## Problem description
All lines of the listing that contain "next" should be shown in full.

--*--

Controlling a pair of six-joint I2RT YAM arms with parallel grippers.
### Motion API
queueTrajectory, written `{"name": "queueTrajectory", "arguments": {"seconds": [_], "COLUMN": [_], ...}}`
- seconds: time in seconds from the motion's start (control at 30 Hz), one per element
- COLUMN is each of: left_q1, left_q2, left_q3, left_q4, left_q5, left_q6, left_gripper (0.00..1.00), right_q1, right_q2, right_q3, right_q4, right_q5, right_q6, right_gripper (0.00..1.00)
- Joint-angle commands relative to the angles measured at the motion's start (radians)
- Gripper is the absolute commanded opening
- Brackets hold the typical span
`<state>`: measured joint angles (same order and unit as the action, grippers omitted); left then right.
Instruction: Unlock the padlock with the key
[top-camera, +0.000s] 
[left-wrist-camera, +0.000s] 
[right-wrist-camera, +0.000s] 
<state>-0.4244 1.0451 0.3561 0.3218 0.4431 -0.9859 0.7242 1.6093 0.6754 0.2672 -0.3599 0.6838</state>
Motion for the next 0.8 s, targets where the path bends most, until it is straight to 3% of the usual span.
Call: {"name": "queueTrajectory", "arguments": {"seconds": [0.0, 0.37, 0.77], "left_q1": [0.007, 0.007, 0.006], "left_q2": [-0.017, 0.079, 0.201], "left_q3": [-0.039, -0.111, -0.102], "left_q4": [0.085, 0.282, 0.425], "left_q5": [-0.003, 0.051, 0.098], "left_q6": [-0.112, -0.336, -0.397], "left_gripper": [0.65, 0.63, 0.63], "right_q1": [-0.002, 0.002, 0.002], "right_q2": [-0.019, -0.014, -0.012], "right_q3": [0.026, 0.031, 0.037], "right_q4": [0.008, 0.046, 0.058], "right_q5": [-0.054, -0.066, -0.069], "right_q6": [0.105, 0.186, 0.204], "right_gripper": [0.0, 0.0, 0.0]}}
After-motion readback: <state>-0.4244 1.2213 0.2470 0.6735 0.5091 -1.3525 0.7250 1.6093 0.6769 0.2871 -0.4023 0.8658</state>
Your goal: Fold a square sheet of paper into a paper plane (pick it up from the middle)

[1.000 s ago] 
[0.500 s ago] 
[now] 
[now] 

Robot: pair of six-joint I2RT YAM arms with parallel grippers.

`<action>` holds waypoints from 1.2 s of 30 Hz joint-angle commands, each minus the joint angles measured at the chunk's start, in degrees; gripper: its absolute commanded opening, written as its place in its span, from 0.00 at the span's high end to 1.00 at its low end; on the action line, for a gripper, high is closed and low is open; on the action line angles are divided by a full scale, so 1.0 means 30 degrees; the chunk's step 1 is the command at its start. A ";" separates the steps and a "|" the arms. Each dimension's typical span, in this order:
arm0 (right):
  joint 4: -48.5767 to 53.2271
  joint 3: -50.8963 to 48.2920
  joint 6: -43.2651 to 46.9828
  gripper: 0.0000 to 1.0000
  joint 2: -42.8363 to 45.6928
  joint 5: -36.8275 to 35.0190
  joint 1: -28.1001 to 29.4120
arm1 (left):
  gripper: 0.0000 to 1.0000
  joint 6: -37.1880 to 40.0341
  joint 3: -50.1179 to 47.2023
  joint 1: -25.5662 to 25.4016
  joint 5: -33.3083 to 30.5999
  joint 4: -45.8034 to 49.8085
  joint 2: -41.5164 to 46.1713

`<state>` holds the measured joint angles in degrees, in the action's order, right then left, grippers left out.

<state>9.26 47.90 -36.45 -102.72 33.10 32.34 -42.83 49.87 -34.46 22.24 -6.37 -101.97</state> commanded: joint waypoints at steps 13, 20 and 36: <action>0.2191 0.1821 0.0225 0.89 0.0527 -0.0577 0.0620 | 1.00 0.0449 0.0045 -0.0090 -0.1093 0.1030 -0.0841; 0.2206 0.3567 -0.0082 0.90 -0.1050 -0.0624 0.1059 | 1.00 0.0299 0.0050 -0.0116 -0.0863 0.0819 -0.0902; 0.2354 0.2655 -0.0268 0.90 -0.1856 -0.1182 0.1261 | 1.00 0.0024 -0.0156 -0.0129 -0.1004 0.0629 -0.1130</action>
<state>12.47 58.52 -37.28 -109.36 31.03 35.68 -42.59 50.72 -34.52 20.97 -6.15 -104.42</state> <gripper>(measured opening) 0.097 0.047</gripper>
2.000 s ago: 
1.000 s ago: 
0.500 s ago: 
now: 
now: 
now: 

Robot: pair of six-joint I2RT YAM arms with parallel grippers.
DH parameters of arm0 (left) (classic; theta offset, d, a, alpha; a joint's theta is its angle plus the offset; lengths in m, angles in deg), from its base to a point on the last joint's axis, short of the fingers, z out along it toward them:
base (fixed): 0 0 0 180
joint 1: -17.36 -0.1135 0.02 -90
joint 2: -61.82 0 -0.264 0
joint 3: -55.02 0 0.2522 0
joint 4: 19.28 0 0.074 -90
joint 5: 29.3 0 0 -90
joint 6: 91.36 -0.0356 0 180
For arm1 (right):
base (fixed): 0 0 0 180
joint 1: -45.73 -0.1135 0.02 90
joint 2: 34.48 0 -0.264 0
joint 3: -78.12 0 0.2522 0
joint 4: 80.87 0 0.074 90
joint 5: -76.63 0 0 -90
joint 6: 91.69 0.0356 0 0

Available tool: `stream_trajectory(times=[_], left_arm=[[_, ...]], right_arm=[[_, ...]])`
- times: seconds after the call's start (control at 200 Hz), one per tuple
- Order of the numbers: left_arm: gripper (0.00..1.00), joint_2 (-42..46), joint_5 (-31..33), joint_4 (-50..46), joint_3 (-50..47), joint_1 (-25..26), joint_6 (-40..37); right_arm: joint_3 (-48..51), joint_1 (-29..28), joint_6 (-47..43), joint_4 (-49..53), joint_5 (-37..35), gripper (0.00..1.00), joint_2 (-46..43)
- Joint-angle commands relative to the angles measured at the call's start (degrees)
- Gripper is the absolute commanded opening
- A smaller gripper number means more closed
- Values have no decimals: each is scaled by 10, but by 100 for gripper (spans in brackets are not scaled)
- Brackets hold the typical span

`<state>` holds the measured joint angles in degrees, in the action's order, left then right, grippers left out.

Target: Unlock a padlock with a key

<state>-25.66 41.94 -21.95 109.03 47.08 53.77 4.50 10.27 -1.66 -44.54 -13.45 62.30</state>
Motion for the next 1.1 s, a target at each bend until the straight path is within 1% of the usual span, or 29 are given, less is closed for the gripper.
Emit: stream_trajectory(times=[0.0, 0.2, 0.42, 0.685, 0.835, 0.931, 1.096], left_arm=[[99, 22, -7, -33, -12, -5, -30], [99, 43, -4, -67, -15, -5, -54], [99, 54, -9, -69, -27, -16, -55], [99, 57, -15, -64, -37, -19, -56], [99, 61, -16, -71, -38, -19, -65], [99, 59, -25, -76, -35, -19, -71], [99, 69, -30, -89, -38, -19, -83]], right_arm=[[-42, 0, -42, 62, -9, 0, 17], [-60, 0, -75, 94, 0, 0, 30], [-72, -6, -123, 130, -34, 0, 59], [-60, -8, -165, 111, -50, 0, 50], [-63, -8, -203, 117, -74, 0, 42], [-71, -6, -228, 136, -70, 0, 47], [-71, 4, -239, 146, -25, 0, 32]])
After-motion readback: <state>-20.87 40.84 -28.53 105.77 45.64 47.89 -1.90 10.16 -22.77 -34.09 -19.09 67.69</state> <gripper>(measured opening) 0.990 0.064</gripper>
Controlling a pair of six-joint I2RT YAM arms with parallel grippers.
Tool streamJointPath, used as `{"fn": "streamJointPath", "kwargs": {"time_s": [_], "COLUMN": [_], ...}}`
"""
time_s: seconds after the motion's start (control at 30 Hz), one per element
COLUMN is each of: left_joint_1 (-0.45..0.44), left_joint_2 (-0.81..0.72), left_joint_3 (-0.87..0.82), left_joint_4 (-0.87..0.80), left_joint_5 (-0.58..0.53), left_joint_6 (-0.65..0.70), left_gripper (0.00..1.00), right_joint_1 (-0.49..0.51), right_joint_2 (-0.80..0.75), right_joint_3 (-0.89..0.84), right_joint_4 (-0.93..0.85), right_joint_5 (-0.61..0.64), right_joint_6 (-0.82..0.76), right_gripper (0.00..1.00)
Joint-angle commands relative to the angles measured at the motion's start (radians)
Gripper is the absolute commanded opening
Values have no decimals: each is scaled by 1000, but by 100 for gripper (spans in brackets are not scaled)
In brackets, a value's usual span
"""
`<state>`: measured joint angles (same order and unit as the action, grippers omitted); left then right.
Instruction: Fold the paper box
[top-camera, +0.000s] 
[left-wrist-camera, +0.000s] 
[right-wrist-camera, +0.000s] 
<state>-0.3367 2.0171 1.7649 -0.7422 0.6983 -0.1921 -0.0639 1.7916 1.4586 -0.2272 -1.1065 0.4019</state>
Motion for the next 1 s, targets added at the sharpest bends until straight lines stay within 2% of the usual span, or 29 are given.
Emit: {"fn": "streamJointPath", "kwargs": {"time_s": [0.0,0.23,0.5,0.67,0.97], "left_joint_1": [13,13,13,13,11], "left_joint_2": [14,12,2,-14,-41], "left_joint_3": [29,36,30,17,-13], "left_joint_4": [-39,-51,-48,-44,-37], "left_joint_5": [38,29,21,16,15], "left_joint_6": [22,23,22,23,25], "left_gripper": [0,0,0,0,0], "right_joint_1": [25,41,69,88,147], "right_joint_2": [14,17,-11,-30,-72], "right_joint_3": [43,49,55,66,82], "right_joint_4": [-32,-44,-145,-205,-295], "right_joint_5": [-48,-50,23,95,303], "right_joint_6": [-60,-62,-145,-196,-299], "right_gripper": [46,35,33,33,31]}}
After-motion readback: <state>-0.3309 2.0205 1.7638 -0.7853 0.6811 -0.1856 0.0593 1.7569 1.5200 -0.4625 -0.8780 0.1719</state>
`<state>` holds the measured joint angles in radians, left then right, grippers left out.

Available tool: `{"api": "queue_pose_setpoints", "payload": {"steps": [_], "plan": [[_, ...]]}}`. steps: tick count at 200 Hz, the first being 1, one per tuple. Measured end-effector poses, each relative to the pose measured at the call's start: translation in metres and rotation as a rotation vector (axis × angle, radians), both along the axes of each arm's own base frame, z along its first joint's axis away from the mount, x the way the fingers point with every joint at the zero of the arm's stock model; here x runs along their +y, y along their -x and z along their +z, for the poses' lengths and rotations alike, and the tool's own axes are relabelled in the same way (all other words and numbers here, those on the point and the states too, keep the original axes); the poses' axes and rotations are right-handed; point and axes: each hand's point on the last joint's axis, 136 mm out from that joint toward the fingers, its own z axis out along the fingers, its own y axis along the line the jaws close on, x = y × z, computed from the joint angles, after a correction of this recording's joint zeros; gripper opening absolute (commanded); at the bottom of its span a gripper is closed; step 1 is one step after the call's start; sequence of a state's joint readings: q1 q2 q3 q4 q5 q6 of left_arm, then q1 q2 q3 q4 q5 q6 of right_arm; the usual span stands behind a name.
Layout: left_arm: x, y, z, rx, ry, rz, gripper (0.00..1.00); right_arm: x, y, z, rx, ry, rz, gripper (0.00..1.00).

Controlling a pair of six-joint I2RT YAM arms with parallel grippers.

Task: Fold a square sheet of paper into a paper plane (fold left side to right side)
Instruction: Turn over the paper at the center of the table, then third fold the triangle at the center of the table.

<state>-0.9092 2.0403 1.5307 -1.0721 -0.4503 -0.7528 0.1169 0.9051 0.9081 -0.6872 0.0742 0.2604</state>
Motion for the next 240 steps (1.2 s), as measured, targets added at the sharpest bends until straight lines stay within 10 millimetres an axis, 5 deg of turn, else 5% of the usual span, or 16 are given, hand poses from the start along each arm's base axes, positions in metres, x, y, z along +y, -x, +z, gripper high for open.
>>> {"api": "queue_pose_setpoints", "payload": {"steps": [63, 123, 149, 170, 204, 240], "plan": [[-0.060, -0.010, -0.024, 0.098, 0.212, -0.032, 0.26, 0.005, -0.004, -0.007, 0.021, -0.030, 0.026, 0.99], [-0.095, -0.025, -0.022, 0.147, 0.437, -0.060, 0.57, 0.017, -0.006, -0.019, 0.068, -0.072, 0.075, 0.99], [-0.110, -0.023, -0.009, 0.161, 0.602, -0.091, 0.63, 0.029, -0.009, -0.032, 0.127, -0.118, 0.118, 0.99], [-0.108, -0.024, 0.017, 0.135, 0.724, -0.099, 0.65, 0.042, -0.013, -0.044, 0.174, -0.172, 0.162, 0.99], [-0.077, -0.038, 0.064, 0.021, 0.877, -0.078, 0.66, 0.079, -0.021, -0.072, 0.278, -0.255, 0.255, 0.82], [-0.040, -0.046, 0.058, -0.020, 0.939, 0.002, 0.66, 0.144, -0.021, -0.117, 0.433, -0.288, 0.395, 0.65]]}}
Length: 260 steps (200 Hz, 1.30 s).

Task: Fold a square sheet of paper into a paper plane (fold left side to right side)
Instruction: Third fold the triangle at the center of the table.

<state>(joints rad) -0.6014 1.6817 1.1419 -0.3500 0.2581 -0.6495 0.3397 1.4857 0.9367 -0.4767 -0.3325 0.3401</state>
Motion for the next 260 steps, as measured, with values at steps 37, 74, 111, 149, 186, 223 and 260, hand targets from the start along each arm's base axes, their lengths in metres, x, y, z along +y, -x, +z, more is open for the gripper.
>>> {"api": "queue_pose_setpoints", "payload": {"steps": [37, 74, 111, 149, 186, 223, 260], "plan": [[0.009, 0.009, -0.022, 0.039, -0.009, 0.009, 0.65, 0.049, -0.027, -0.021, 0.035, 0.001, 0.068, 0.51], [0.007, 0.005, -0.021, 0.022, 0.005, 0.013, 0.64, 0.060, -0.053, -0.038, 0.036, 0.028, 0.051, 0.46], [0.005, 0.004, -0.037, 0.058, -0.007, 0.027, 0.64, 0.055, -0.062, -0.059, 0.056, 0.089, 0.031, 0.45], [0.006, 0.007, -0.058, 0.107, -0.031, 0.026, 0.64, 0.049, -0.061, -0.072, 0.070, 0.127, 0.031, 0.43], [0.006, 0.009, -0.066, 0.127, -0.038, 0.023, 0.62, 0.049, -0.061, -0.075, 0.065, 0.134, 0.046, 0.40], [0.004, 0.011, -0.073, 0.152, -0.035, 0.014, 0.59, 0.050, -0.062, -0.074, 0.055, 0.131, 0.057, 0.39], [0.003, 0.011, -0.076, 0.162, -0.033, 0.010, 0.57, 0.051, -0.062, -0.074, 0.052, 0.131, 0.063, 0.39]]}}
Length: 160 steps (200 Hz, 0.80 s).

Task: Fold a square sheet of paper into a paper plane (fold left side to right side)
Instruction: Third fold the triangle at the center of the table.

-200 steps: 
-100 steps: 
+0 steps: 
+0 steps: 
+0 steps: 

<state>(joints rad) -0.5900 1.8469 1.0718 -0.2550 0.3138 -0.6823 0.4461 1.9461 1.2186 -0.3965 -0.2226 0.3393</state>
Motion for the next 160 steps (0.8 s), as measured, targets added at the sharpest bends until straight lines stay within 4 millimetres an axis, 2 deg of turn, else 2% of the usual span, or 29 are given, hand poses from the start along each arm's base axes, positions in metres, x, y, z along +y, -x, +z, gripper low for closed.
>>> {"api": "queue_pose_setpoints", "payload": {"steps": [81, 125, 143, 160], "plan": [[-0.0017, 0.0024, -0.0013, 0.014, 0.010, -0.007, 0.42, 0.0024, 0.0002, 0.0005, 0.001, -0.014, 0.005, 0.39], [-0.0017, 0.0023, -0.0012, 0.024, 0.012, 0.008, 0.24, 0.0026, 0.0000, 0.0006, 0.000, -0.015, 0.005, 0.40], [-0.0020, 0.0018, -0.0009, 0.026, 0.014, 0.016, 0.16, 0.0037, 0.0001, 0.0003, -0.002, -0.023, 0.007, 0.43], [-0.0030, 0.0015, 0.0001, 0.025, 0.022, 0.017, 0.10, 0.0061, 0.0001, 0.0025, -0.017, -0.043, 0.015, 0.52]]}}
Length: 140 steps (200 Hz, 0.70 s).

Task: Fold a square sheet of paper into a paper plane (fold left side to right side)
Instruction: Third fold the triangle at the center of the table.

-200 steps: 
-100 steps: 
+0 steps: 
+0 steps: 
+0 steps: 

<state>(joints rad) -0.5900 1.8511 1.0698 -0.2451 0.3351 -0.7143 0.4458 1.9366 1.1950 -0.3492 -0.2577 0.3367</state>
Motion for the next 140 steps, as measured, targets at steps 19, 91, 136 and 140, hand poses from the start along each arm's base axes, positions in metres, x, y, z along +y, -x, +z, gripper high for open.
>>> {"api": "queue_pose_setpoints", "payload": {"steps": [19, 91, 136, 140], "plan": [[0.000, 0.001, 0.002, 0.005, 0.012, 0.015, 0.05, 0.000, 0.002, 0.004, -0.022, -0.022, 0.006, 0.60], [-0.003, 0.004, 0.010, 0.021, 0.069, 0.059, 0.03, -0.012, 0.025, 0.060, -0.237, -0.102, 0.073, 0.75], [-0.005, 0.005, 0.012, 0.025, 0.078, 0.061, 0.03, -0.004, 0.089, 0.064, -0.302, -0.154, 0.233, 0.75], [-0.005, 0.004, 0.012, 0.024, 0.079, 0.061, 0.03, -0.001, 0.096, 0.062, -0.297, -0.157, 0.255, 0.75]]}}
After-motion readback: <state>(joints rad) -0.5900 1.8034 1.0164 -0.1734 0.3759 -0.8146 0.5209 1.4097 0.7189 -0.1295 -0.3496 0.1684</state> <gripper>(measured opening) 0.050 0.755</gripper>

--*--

## Output
Motion for the next 0.8 s, targets where the path bends most, until it is straight to 3% of the usual span.
Motion for the next 1.1 s, a target at each bend until the straight path is within 1% of the usual span, or 29 are given, less is closed for the gripper.
Motion for the next 1 s, targets added at the sharpest bends until straight lines stay within 2% of the usual span, or 29 are given.
Motion for the next 240 steps (1.2 s), as measured, targets added at the sharpest bends until straight lines stay within 10 millimetres an axis, 5 deg of turn, else 5% of the usual span, or 16 are given, hand poses from the start along each arm's base axes, positions in metres, x, y, z along +y, -x, +z, gripper high for open.
Motion for the next 260 steps, as measured, with values at steps 37, 74, 111, 149, 186, 223 and 260, hand targets from the start along each arm's base axes, their lengths in metres, x, y, z along +y, -x, +z, more is open for the gripper.
Motion for the next 160 steps (0.8 s), as measured, targets added at the sharpest bends until straight lines stay within 4 millimetres an axis, 2 deg of turn, else 2% of the usual span, or 29 are given, hand poses from the start along each arm's base axes, positions in metres, x, y, z along +y, -x, +z, gripper low for closed.
Motion for the next 140 steps, as measured, targets at steps 19, 91, 136 and 140, hand poses from the start along each arm's base axes, positions in metres, x, y, z along +y, -x, +z, gripper high for open.

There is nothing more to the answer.